Lise Dolmare, 36 heures en Haïti
ITW Lise Dolmare, auteur de 36 heures en Haïti
« Retrouver sa dignité, c’est être dans la souffrance, l’expier et rayonner »
Journaliste à Guadeloupe 1ère, cette quadragénaire de La Pwent raconte dans un court ouvrage publié chez Jasor, ce qu’elle n’a pu raconter dans un simple reportage télévisé quelques jours après le tremblement de terre de janvier 2010. Au-delà des images fortes, elle livre ses impressions, ses réflexions sur l’intensité de l’homme confronté à la détresse la plus grande.
Pourquoi un tel ouvrage ?
Il me semble qu’il y a de plus en plus de journalistes qui ont le besoin d’écrire et il faut se poser la question du pourquoi. Dans nos métiers, ça va très vite ; la réflexion doit être livrée de manière rapide. On n’a pas le temps, par là même, de donner le plus profond, le plus vrai des situations. A travers l’écrit, ça m’a permis de prolonger cette réflexion. De la télé, de l’image, au commentaire des reportages, arriver à la plume, chez soi, tranquillement le soir, où les choses vécues remontent, il n’y a rien de plus succulent car il n’y a rien de plus authentique que cela. On peut se dire que 36 heures c’est court, mais la notion de temps n’existe pas…
C’est la notion de l’intense qui domine ?

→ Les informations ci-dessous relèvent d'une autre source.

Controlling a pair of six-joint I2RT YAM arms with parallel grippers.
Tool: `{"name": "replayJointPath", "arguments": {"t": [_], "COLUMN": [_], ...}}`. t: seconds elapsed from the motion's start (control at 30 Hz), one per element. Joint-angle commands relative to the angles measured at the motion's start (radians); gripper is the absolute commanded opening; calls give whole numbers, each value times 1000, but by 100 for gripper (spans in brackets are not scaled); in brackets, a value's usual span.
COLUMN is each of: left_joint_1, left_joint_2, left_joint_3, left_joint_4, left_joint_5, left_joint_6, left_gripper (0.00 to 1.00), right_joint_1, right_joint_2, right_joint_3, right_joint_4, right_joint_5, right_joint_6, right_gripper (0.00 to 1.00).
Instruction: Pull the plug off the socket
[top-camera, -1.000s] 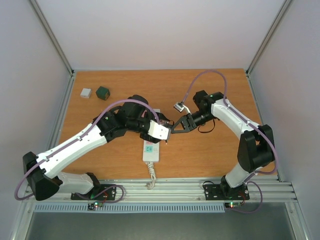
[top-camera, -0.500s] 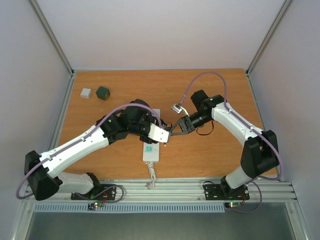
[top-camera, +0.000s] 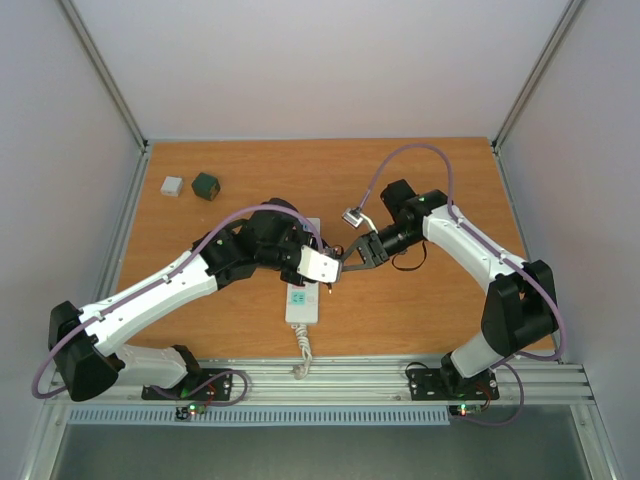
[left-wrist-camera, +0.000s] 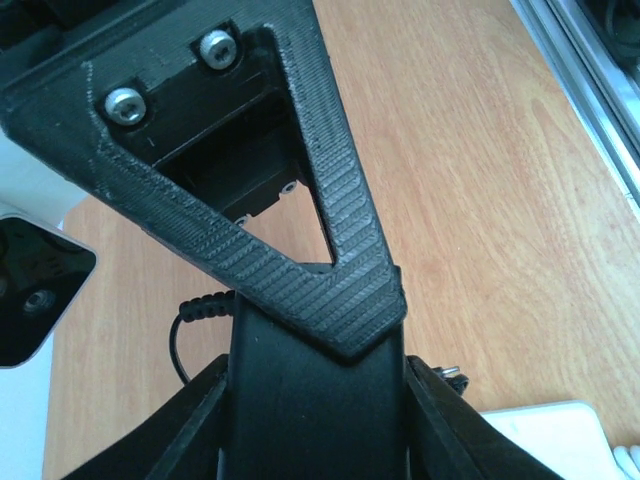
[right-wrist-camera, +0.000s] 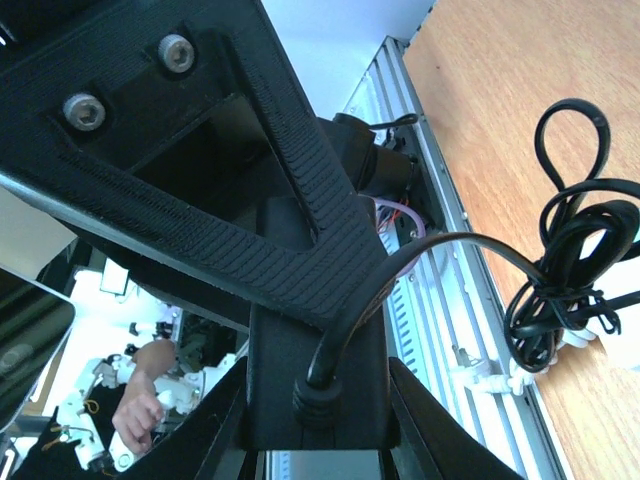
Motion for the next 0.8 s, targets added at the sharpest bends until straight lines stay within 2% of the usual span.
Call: {"name": "replayJointPath", "arguments": {"t": [0.0,0.07,0.23,0.27,0.43,0.53,0.77], "left_joint_1": [-8,-9,-4,2,63,110,211], "left_joint_2": [-11,-9,-10,-11,-18,-12,20], "left_joint_3": [14,14,14,16,31,57,159], "left_joint_4": [34,34,37,33,33,25,-27], "left_joint_5": [25,18,-5,7,60,81,53], "left_joint_6": [-22,-27,-55,-72,-131,-165,-180], "left_gripper": [36,31,21,20,20,20,19], "right_joint_1": [9,9,8,7,4,2,-2], "right_joint_2": [11,13,6,1,-61,-111,-157], "right_joint_3": [10,15,52,57,43,24,28], "right_joint_4": [8,4,0,5,149,259,348], "right_joint_5": [-28,-28,-13,-5,70,159,268], "right_joint_6": [5,3,3,10,151,222,275], "right_gripper": [7,10,39,47,70,77,84]}}
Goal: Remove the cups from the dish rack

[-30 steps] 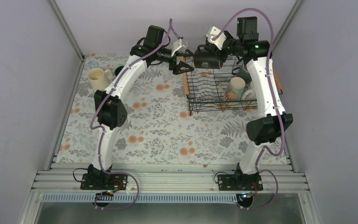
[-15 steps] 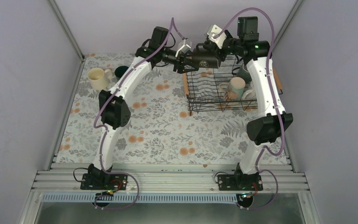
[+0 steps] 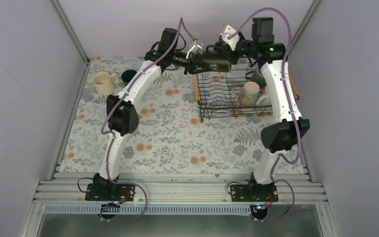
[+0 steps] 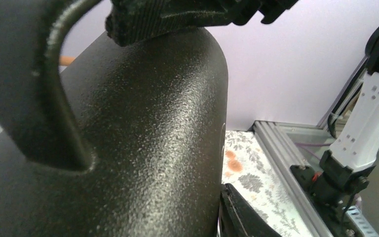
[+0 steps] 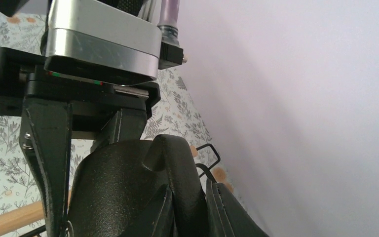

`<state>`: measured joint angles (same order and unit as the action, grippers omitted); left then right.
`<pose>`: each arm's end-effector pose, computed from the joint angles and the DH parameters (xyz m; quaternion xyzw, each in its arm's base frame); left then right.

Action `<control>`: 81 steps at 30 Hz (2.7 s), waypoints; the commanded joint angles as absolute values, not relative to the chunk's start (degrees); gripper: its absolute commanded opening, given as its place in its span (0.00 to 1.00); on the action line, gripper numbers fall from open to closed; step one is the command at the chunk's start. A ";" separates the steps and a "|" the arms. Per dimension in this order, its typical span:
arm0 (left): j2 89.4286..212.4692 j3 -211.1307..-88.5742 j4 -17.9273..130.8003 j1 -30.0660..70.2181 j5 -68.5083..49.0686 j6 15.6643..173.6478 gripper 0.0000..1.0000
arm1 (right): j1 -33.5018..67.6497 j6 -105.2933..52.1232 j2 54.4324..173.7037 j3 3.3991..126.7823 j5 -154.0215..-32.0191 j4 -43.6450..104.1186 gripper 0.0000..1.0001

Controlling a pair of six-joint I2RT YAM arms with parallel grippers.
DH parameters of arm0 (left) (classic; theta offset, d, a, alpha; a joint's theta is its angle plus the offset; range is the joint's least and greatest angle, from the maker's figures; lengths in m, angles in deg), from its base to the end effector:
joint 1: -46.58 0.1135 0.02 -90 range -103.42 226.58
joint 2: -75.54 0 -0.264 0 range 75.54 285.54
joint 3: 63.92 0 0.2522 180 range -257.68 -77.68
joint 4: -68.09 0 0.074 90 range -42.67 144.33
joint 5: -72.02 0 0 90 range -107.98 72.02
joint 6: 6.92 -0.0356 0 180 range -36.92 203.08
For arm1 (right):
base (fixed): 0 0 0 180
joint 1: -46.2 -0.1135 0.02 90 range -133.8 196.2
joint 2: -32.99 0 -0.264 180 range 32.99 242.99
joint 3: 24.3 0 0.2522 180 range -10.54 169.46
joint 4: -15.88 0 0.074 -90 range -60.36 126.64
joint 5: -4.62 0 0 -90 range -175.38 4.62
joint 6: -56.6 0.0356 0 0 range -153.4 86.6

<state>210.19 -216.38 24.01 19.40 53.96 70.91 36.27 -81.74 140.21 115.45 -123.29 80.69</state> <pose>0.4488 -0.2685 0.3408 0.5234 0.5428 -0.5504 0.3584 0.3874 0.0900 0.4468 -0.5402 0.6472 0.1185 0.5247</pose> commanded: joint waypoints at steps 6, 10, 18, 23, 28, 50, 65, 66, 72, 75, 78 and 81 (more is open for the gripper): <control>209.82 -219.44 26.23 17.80 58.17 71.46 0.03 | 35.80 -79.54 140.37 115.50 -127.26 73.37 0.03; 208.80 -219.36 25.03 17.88 57.43 70.44 0.02 | 35.69 -80.08 140.24 114.59 -126.12 73.41 0.04; 205.88 -219.00 19.12 18.27 46.62 63.32 0.02 | 35.55 -81.84 136.03 107.02 -121.20 70.42 0.43; 203.41 -219.07 15.34 18.48 38.39 57.90 0.02 | 35.56 -83.41 135.31 105.91 -118.35 72.50 0.63; 201.19 -219.99 10.26 19.06 29.56 53.84 0.02 | 35.49 -84.90 133.86 104.28 -115.58 74.64 0.78; 181.61 -203.41 -20.67 31.90 -10.17 21.11 0.02 | 37.32 -99.37 151.37 118.06 -95.97 103.24 0.86; 173.15 -172.68 -20.61 46.25 -25.30 12.35 0.02 | 38.18 -100.73 160.25 121.25 -87.95 103.18 0.84; 173.04 -171.44 -20.21 46.95 -26.46 11.99 0.02 | 38.26 -100.72 160.48 121.25 -87.97 103.19 0.84; 173.00 -164.59 -18.11 52.04 -30.56 10.83 0.02 | 38.77 -101.03 160.91 121.13 -88.20 103.21 0.84; 173.18 -161.97 -15.91 54.24 -30.98 10.21 0.02 | 38.94 -101.15 161.14 121.21 -88.19 103.20 0.84; 173.47 -160.63 -14.96 55.90 -29.59 9.32 0.03 | 38.94 -101.18 161.06 121.22 -88.30 103.18 0.84; 174.47 -159.95 -14.04 57.20 -28.98 9.08 0.02 | 39.02 -101.23 160.81 121.07 -88.28 103.21 0.84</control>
<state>175.00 -159.94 -17.39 55.90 -28.53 10.70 38.80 -100.05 159.92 119.60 -88.84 102.20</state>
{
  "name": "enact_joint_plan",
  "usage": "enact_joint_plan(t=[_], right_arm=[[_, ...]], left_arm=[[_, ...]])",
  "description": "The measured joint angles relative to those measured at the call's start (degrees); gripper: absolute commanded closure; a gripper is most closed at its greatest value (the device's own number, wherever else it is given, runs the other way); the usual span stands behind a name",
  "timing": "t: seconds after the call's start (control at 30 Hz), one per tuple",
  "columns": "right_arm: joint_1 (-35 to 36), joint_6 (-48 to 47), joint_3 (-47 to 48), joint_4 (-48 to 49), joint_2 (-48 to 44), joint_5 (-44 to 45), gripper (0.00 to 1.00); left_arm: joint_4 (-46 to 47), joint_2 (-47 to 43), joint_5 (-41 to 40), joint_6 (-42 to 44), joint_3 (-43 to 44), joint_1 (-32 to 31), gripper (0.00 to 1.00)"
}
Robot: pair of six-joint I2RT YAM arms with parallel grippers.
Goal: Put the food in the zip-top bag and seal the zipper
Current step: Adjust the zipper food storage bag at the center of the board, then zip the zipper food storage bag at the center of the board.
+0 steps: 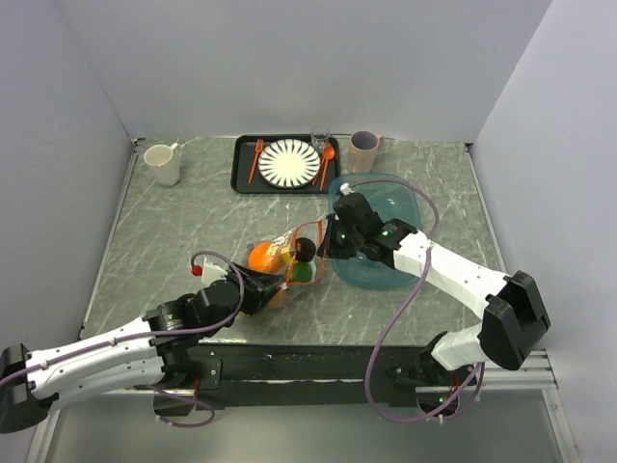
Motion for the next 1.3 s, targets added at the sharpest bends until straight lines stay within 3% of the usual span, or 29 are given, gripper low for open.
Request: enact_joint_plan(t=[0.13,0.3,0.43,0.6,0.7,0.73,0.8,0.87,0.9,1.0,1.1,1.3], right_arm=[[0.00,0.20,-0.50,0.00,-0.09,-0.35,1.00],[0.00,0.22,-0.50,0.07,-0.09,-0.96,1.00],[0.00,0.20,-0.50,0.09,-0.09,-1.36,1.00],[0.07,0.13,-0.79,0.44,-0.11,-1.79,0.99],[0.07,0.17,-1.42,0.70,-0.15,-2.54,0.84],[0.07,-0.02,-1.44,0.63,-0.17,-2.51,0.68],[0.07,0.24,-1.44,0.44,-0.74,-2.29,0.47],[0.09,0.04,-1.44,-0.02,-2.08,-1.46,0.32],[0.09,0.17,-1.44,-0.46,-3.26,-0.63,0.30],[0.13,0.92,-1.44,-1.49,-8.50,2.01,0.31],[0.13,2.89,-1.55,-1.53,-13.88,2.60,0.40],[2.67,11.85,-7.91,4.26,-21.62,-4.13,0.50]], left_arm=[[-0.07,-0.81,-0.63,-0.79,-0.11,0.00,0.64],[-0.59,-2.62,-1.46,-1.31,-1.01,0.00,0.81],[-1.38,-3.13,-1.95,-1.88,-1.01,0.00,0.83],[-1.55,-3.15,-1.97,-1.92,-1.01,0.00,0.99],[-1.75,-3.15,-1.99,-1.99,-1.01,0.00,0.99],[-1.81,-3.17,-1.99,-2.01,-1.01,0.00,0.99],[-2.12,-3.30,-1.99,-2.01,-1.01,0.00,0.99],[-2.47,-3.56,-2.05,-1.99,-1.01,0.00,0.99],[-2.60,-3.69,-2.14,-1.95,-1.01,0.00,0.99],[-2.58,-3.93,-2.36,-1.77,-1.03,-0.02,0.99],[-2.01,-3.87,-2.38,-1.27,-1.16,0.00,0.99],[1.22,-1.20,-2.23,0.83,-1.33,0.00,0.99]])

C’est plus qu’intense. Il y a un va et vient entre ce qu’on observe et ce que l’on reçoit. Il y a des incompréhensions… Comment se fait-il que quand je plonge dans une tente et que je découvre la réalité d’une tente, qui est triste, miséreuse, j’éprouve au fond de moi un sentiment de sécurité. Comment se fait-il que je ressente de la sécurité dans un lieu d’insécurité ? Il y a des images… Un monsieur devant le palais présidentiel effondré en train de nettoyer le trottoir pour enlever les petites poussières et les cendres… Et tout autour, c’est le fracas ! Cet acte paraît dérisoire ; il est sensé. Il y a un vieux monsieur qui veut prendre l’avion, il est tremblotant, il a 80 ans, et on lui dit, quand il arrive à l’aéroport : « Non Monsieur, ce n’est pas aujourd’hui que vous partez… » Personne ne s’occupe plus de lui ; il repart tremblotant et il dit : « Pani lagen pou monté Pétionville… » Et il s’en va. Je l’ai regardé jusqu’au bout, les veines gonflées, les mains tremblantes. C’est tout cela Haïti. Ce sont des postures de dignité et de douleur qui fondent le pays et qui donnent même des sources de réflexion profonde pour le reste de l’humanité. Il est courant de dire que c’est dans la douleur qu’on grandit, c’est dans la douleur aussi qu’on comprend la capacité de l’être profond. Retrouver sa dignité, c’est être dans la souffrance, l’expier et rayonner. Haïti nous permet de comprendre cela au-delà du fait qu’on regarde ce pays comme un lieu de misère. Ce n’est pas simplement un lieu de misère, c’est un lieu de vérité.
Est-ce que c’est l’endroit pour faire de la littérature ?
Je comprends la démarche de Frankétienne. Il reste au pays ; il a besoin de son essence, de ce que ça lui délivre comme sève. Cet homme-là, ailleurs, il n’aurait pas eu cette puissance de la pensée. Il est appuyé sur son sol ; il n’est pas dans la misère, il est dans la richesse de la réflexion et de l’être.
Votre livre n’est pas un roman, c’est un témoignage, assez court…
Le temps ne compte pas. Le témoignage est court puisque c’est 36 heures mais comme je puis dans les secondes tout ce que j’ai pu vivre en 36 heures, j’aurai pu en faire 2 ou 300 pages. Je n’ai pas fini, je continue avec les conversations. Ce livre est un prétexte de réflexion, une proposition d’un autre regard.